Re: [PATCH 10/16] KVM: x86/tdp_mmu: Support TDX private mapping for TDP MMU
From: Isaku Yamahata
Date: Fri May 17 2024 - 05:04:19 EST
On Fri, May 17, 2024 at 02:35:46AM +0000,
"Edgecombe, Rick P" <rick.p.edgecombe@xxxxxxxxx> wrote:
> Here is a diff of an attempt to merge all the feedback so far. It's on top of
> the the dev branch from this series.
>
> On Thu, 2024-05-16 at 12:42 -0700, Isaku Yamahata wrote:
> > - rename role.is_private => role.is_mirrored_pt
>
> Agreed.
>
> >
> > - sp->gfn: gfn without shared bit.
> >
> > - fault->address: without gfn_shared_mask
> > Actually it doesn't matter much. We can use gpa with gfn_shared_mask.
>
> I left fault->addr with shared bits. It's not used anymore for TDX except in the
> tracepoint which I think makes sense.
As discussed with Kai [1], make fault->addr represent the real fault address.
[1] https://lore.kernel.org/kvm/20240517081440.GM168153@xxxxxxxxxxxxxxxxxxxxx/
>
> >
> > - Update struct tdp_iter
> > struct tdp_iter
> > gfn: gfn without shared bit
> >
> > /* Add new members */
> >
> > /* Indicates which PT to walk. */
> > bool mirrored_pt;
> >
> > // This is used tdp_iter_refresh_sptep()
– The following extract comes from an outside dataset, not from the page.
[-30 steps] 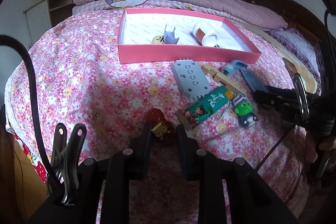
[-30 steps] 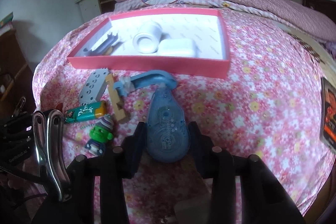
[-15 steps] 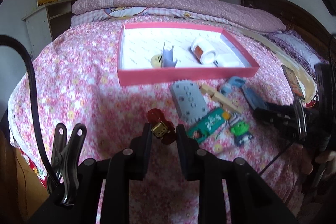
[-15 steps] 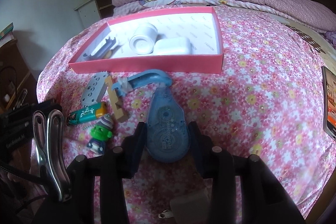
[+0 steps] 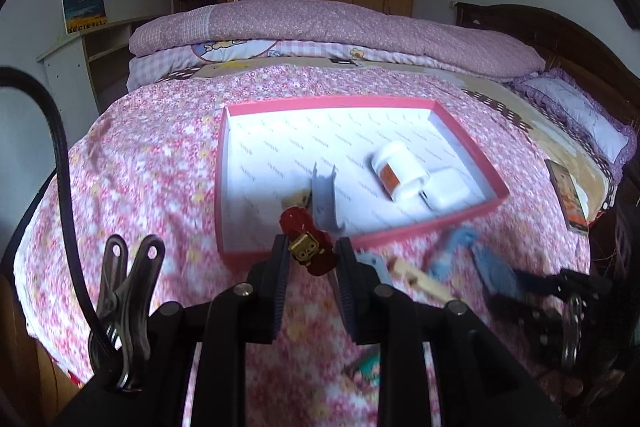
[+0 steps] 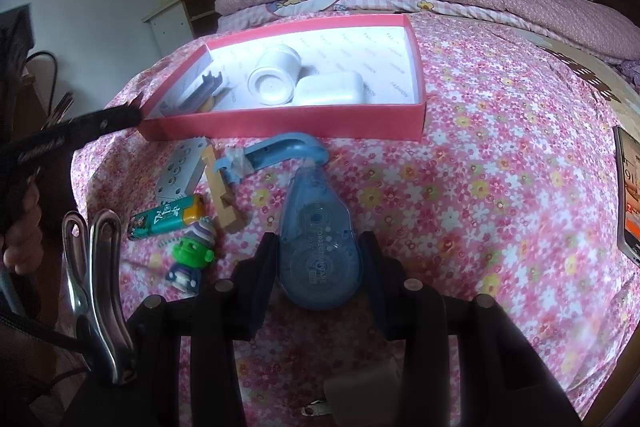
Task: Organize rigid objects
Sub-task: 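Carry the red charm and blue tape into the pink box and release both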
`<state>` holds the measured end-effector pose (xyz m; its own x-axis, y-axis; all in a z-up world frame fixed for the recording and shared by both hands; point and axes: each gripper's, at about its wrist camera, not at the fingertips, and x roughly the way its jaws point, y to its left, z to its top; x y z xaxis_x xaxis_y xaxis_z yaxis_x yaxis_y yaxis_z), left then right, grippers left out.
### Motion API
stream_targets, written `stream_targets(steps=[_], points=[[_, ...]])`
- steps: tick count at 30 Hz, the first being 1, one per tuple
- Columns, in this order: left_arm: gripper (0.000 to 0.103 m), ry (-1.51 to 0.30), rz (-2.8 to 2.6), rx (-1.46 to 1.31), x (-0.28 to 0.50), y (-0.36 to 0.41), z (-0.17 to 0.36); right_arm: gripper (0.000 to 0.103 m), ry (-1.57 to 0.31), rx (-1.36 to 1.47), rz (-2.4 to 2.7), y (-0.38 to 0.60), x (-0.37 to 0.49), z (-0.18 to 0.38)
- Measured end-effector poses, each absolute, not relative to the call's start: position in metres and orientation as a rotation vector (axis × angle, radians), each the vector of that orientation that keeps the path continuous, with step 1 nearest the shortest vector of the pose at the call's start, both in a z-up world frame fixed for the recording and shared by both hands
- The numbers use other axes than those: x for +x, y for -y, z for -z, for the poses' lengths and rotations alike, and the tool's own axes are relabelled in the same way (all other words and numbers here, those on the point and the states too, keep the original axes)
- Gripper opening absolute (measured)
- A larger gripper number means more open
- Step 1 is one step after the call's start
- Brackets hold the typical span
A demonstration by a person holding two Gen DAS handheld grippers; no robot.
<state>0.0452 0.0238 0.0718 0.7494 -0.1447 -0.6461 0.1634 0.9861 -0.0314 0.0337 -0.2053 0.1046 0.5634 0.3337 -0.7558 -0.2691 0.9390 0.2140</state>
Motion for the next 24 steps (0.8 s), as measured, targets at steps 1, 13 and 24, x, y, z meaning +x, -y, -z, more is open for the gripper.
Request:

> > // shared gfn_mask if mirrored_pt
> > // 0 if !mirrored_pt
> > gfn_shared_mask
> >
> > - Pass mirrored_pt and gfn_shared_mask to
> > tdp_iter_start(..., mirrored_pt, gfn_shared_mask)
> >
> > and update tdp_iter_refresh_sptep()
> > static void tdp_iter_refresh_sptep(struct tdp_iter *iter)
> > ...
> > iter->sptep = iter->pt_path[iter->level - 1] +
> > SPTE_INDEX((iter->gfn << PAGE_SHIFT) | iter->gfn_shared_mask,
> > iter->level);
>
> I tried something else. The iterators still have gfn's with shared bits, but the
> addition of the shared bit is wrapped in tdp_mmu_for_each_pte(), so
> kvm_tdp_mmu_map() and similar don't have to handle the shared bits. They just
> pass in a root, and tdp_mmu_for_each_pte() knows how to adjust the GFN. Like:
>
> #define tdp_mmu_for_each_pte(_iter, _kvm, _root, _start, _end) \
> for_each_tdp_pte(_iter, _root, \
> kvm_gfn_for_root(_kvm, _root, _start), \
> kvm_gfn_for_root(_kvm, _root, _end))
I'm wondering to remove kvm_gfn_for_root() at all.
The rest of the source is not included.